Python 3 UnicodeEncodeError for characters and smileys in Tweets

Question

I'm making a Twitter API, I get tweets about a specific word (right now it's 'flafel'). Everything is fine except this tweet

b'And when I\'m thinking about getting the chili sauce on my flafel and the waitress, a Pinay, tells me not to get it cos "hindi yan masarap."\xf0\x9f\x98\x82'

I use print ("Tweet info: {}".format(str(tweet.text).encode('utf-8').decode('utf-8'))) to see tweets, but this one gives me UnicodeEncodeError every time and if I erase decode() from that line like print ("Tweet info: {}".format(str(tweet.text).encode('utf-8')) I can see the actual tweet like above, but I want to convert that \xf0\x9f\x98\x82 part to a str. I tried everyting, every version of decodes-encodes etc. How can I solve this problem?

Edit: Well I just went to that user's Twitter account to see what is that non-ASCII part, and it turns out it's a smile:

Is it possible to convert that smiley?

Edit2: The codes are;

...
...
api = tweepy.API(auth)
for tweet in tweepy.Cursor(api.search,
                           q = "flafel",
                           result_type = "recent",
                           include_entities = True,
                           lang = "en").items():

    print ("Tweet info: {}".format(str(tweet.text).encode('utf-8').decode('utf-8')))

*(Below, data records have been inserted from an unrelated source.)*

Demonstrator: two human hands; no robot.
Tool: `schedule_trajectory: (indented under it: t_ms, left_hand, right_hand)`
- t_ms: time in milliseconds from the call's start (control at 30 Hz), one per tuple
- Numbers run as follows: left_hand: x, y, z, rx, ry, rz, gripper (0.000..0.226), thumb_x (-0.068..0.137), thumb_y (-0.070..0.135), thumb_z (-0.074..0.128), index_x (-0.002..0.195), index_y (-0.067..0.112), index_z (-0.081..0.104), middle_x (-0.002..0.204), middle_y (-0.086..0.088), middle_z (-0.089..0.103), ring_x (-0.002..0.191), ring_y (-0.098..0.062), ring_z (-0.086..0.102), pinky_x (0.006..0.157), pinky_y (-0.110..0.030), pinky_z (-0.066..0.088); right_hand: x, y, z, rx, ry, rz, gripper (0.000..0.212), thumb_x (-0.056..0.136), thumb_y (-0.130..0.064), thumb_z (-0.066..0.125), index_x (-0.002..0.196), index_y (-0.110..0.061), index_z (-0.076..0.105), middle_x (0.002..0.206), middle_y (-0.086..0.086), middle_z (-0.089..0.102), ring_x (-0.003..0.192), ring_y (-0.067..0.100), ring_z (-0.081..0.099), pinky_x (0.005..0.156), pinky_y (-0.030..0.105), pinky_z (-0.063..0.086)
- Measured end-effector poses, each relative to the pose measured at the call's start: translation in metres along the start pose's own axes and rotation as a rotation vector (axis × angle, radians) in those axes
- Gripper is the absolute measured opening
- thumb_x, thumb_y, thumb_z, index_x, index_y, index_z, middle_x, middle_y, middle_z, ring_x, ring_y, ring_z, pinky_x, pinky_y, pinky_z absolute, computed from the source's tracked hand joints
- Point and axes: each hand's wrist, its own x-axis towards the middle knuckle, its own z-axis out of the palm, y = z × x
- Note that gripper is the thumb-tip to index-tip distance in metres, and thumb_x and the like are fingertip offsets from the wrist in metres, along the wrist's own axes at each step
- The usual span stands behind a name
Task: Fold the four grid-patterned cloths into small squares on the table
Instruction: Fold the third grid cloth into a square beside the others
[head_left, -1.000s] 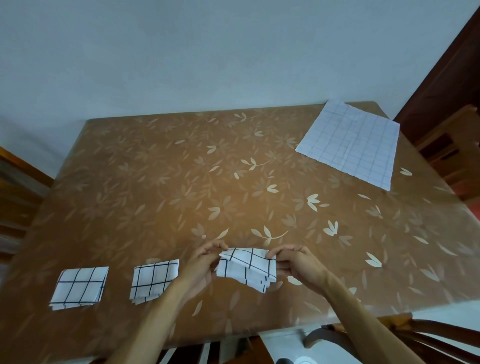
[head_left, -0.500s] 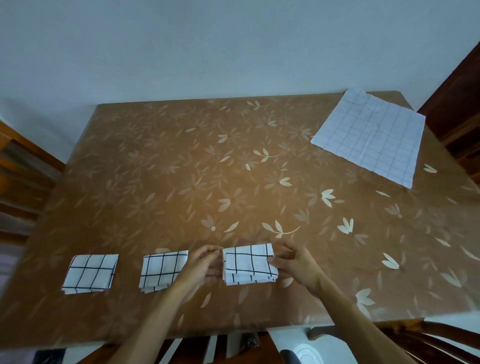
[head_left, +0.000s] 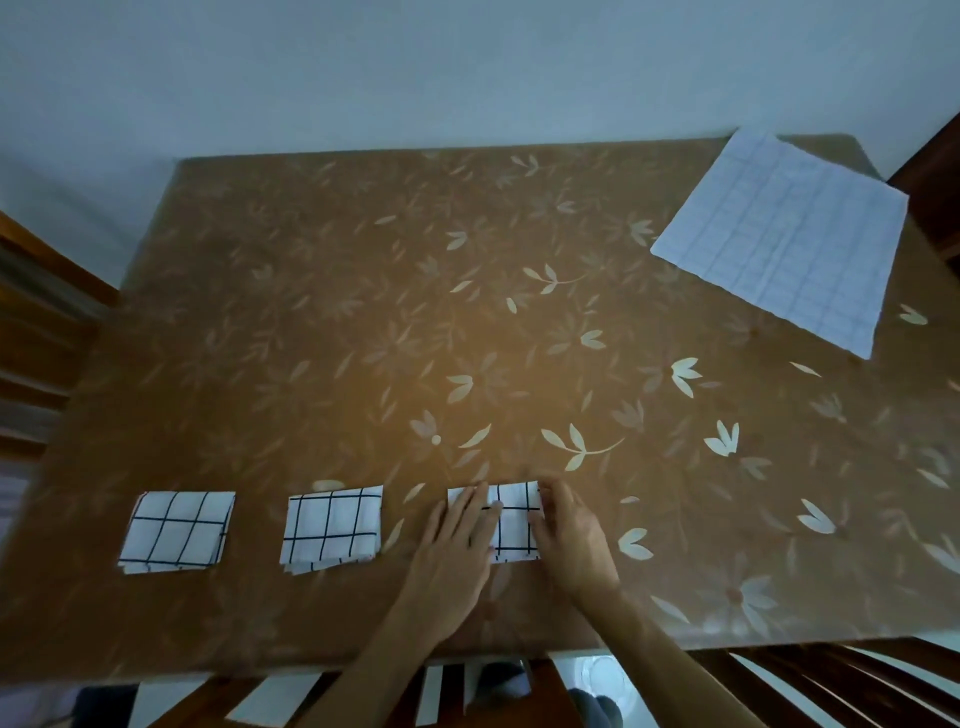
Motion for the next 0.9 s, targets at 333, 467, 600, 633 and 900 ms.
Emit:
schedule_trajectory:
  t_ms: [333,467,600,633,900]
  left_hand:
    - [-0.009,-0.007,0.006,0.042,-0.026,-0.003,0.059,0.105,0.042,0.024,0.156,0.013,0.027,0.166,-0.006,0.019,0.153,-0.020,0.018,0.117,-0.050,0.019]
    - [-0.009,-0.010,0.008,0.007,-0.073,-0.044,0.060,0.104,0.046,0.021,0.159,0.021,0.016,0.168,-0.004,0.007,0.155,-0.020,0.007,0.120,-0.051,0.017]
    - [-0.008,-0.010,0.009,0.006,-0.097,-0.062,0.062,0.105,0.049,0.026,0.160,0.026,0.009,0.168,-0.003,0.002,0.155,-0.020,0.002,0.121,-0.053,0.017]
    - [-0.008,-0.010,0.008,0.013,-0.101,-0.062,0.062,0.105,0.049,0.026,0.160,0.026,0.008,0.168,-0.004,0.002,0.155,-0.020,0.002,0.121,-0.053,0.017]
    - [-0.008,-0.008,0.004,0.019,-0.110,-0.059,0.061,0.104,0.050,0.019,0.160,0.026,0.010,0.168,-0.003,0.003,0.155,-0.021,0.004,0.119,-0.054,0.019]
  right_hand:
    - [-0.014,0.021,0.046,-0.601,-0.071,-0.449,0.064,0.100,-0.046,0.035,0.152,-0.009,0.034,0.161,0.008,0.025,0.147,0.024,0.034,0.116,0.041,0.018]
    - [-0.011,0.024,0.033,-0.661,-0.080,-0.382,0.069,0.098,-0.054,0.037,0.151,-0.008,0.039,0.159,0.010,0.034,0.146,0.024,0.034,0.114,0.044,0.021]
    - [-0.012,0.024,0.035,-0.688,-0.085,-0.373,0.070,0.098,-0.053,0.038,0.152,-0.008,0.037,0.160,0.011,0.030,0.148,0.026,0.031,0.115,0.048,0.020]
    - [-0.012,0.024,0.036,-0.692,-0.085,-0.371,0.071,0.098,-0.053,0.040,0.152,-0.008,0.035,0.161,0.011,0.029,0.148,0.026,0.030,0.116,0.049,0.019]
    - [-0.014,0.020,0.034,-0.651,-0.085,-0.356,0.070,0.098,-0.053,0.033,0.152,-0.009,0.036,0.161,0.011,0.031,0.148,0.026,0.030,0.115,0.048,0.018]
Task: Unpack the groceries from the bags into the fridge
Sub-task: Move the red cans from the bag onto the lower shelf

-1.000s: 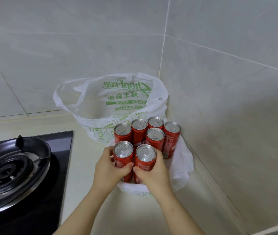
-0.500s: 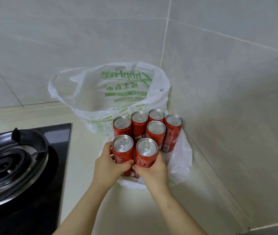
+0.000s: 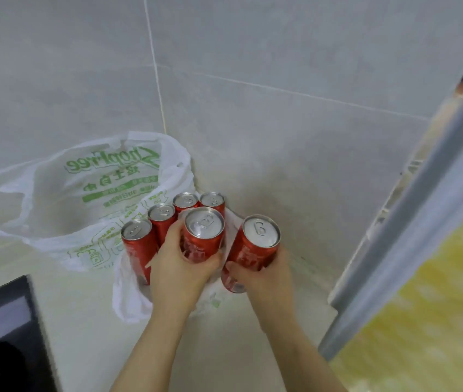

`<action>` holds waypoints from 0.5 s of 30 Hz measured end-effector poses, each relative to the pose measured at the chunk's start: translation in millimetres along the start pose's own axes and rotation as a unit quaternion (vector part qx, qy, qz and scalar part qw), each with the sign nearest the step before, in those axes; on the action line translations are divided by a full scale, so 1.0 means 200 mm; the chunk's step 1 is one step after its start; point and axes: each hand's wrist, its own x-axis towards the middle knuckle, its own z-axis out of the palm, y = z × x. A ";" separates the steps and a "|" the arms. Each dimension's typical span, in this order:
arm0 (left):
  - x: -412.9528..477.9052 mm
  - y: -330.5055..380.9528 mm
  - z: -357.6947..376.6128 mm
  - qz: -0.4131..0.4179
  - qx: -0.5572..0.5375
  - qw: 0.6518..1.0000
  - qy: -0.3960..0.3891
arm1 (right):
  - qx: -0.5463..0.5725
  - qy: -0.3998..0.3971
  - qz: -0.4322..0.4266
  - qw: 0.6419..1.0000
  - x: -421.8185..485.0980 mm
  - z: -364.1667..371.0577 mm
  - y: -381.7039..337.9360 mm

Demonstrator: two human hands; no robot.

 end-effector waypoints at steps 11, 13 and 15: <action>-0.54 0.46 0.54 0.106 -0.081 0.944 -0.301 | -0.022 0.274 -0.012 0.961 -0.47 -0.85 -0.09; -0.70 0.56 0.66 0.121 -0.096 0.924 -0.350 | -0.031 0.321 -0.006 0.946 -0.59 -1.03 -0.10; -0.87 0.66 0.76 0.143 -0.108 0.906 -0.384 | -0.031 0.362 -0.002 0.932 -0.70 -1.23 -0.09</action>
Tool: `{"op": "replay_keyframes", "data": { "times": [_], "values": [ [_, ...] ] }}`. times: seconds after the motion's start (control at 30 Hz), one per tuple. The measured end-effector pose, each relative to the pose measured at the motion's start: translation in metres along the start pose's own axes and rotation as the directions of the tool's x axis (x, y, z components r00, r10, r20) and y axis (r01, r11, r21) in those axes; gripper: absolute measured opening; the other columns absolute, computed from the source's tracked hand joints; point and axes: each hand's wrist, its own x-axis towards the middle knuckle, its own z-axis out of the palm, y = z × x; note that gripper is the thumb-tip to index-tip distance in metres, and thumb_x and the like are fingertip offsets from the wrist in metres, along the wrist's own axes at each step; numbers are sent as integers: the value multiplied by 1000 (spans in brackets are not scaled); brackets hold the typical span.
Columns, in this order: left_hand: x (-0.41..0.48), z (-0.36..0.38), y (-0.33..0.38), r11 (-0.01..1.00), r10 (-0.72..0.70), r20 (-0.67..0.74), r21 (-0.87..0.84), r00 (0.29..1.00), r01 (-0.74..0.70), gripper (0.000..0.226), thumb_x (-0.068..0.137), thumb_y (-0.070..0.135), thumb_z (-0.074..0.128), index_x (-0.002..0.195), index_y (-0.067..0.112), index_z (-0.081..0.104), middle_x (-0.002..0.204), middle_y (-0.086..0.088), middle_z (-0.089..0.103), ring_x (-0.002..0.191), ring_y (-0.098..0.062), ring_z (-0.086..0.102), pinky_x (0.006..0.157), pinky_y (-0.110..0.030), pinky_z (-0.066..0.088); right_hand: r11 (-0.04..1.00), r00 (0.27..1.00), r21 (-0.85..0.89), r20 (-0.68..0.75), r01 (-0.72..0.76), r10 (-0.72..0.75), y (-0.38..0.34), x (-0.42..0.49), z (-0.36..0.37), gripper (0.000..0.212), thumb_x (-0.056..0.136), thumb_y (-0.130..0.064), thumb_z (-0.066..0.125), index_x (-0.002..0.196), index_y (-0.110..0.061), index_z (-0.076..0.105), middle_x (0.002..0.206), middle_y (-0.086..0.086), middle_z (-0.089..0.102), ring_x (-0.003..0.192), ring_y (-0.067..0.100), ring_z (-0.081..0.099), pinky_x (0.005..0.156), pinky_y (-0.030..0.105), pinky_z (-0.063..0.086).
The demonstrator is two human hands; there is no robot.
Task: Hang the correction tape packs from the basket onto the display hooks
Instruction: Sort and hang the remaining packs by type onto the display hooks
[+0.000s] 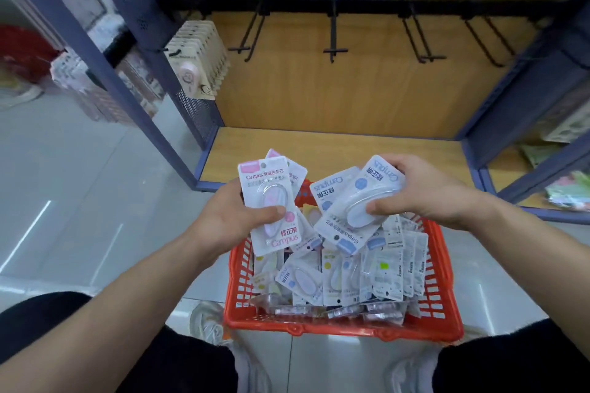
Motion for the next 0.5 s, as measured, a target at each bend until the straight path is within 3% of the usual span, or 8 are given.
{"op": "replay_keyframes", "data": {
  "times": [0.13, 0.2, 0.3, 0.4, 0.5],
  "values": [
    [-18, 22, 5, 999, 5, 75, -51, 997, -1, 33, 85, 12, 82, 115, 21, 69, 104, 3, 79, 95, -19, 77, 81, -37, 60, 995, 1000, 98, 21, -14, 12, -5, -30, -7, 35, 73, 6, 86, 102, -2, 69, 101, 13, 78, 89, 26, 77, 72, 32, 62],
    [-15, 38, 1, 997, 4, 111, -77, 994, 4, 32, 87, 10, 79, 115, 20, 68, 105, 1, 79, 94, -20, 76, 76, -34, 60, 993, 999, 105, -16, -45, 46, 8, -29, -1, 30, 76, 7, 83, 102, -3, 71, 101, 14, 79, 90, 28, 76, 77, 39, 63],
    [3, 60, -17, 993, -29, 65, -115, 997, 36, 33, 87, 10, 80, 116, 18, 69, 107, -1, 79, 97, -20, 76, 86, -43, 61, 991, 990, 88, -85, -102, 110, 36, -11, 15, 30, 77, 7, 83, 103, -2, 70, 99, 12, 79, 91, 26, 75, 82, 42, 61],
    [17, 76, -39, 979, -87, 14, -184, 996, 88, 37, 87, 12, 80, 120, 20, 67, 113, -2, 77, 100, -20, 75, 91, -46, 60, 988, 985, 42, -86, -150, 153, 61, 5, 30, 28, 75, 10, 83, 95, -5, 70, 87, 3, 78, 79, 17, 72, 75, 36, 60],
    [26, 80, -53, 984, -88, 19, -155, 996, 90, 43, 87, 15, 81, 125, 25, 64, 113, 5, 77, 103, -16, 74, 93, -45, 59, 982, 979, 55, -91, -179, 183, 75, 15, 35, 27, 76, 10, 81, 95, -4, 68, 84, 5, 75, 77, 16, 72, 73, 39, 61]
  ]
}}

Have you tried `print ("Tweet info: {}".format(tweet.text.decode('utf-8')))`? Considering `tweet.text` is returning the bytes object you've posted in the question. — Ashwini Chaudhary, May 30 '16 at 14:11
@AshwiniChaudhary All tweets are returns in str type. I tried your suggestion and: AttributeError: 'str' object has no attribute 'decode' — GLHF, May 30 '16 at 14:13
@AshwiniChaudhary The problem is, there are more tweets has non-ascii characters but decode() convert them nicely, except this tweet. ❤❤ ☀ for example some tweets has these characters, but they are converted. — GLHF, May 30 '16 at 14:15
Can you post the actual content of `tweet.text` in the question body, because what you've posted in the question is a bytes object. — Ashwini Chaudhary, May 30 '16 at 14:31
`b'\xf0\x9f\x98\x82'` is the UTF-8 representation of ['FACE WITH TEARS OF JOY' (U+1F602)](http://www.fileformat.info/info/unicode/char/1f602/index.htm) . See [here](http://www.fileformat.info/info/unicode/char/1f602/fontsupport.htm) for fonts that support it. — PM 2Ring, May 30 '16 at 14:34
@PM2Ring Well is that possible to convert it? At least convert smiles like to ':D' or ';D' or ':(' — GLHF, May 30 '16 at 14:36
Let's try to fix your error first. I don't understand why you do `str(tweet.text).encode('utf-8').decode('utf-8')`. Can you post the output of `print(tweet.text.encode('unicode-escape'))` for that tweet? — PM 2Ring, May 30 '16 at 14:50
@PM2Ring Well that part turned to `"\\U0001f602'` which is face with tears of joy of Python version, I saw it from your comment. — GLHF, May 30 '16 at 14:52
Ok. But that doesn't explain why you're doing that weird `str(tweet.text).encode('utf-8').decode('utf-8')` thing. Isn't `tweet.text` already a Unicode string? You may find this article helpful: [Pragmatic Unicode](http://nedbatchelder.com/text/unipain.html), which was written by SO veteran Ned Batchelder. — PM 2Ring, May 30 '16 at 15:18
You can get the name of Unicode codepoints using the standard [unicodedata](https://docs.python.org/3/library/unicodedata.html#module-unicodedata)module. And it looks like you can convert emojis in various ways using [Emojipy](https://kaviraj.me/generating-pdf-containing-emoji-python), but I've never used it myself. — PM 2Ring, May 30 '16 at 15:18
Could you be using Windows? And could you show the full error message? — Serge Ballesta, May 30 '16 at 15:30
@SergeBallesta Here: `UnicodeEncodeError: 'UCS-2' codec can't encode characters in position 154-154: Non-BMP character not supported in Tk` — GLHF, May 30 '16 at 15:43
Just search the error message and you will find that your question is neither new nor better phrased than other questions before. — Ulrich Eckhardt, May 30 '16 at 15:49
@UlrichEckhardt Yeah I did lots of times, my question is new. — GLHF, May 30 '16 at 15:52
Well, if you strip off all the irrelevant stuff, like where you got the string from, you will find that the remainder isn't new. That would also get you closer to creating a minimal but complete example, without which your question is off topic. — Ulrich Eckhardt, May 30 '16 at 16:16
@UlrichEckhardt Still, that's your opinion. If you think so flag it instead of commenting. — GLHF, May 30 '16 at 16:22

Serge Ballesta · Accepted Answer · 2016-05-30T16:29:10.547

The problem could arise at the moment you try to use the unicode character \U0001f602 on Windows. Python-3 is fine for converting it from utf-8 to full unicode an back again, but windows is not able to display it.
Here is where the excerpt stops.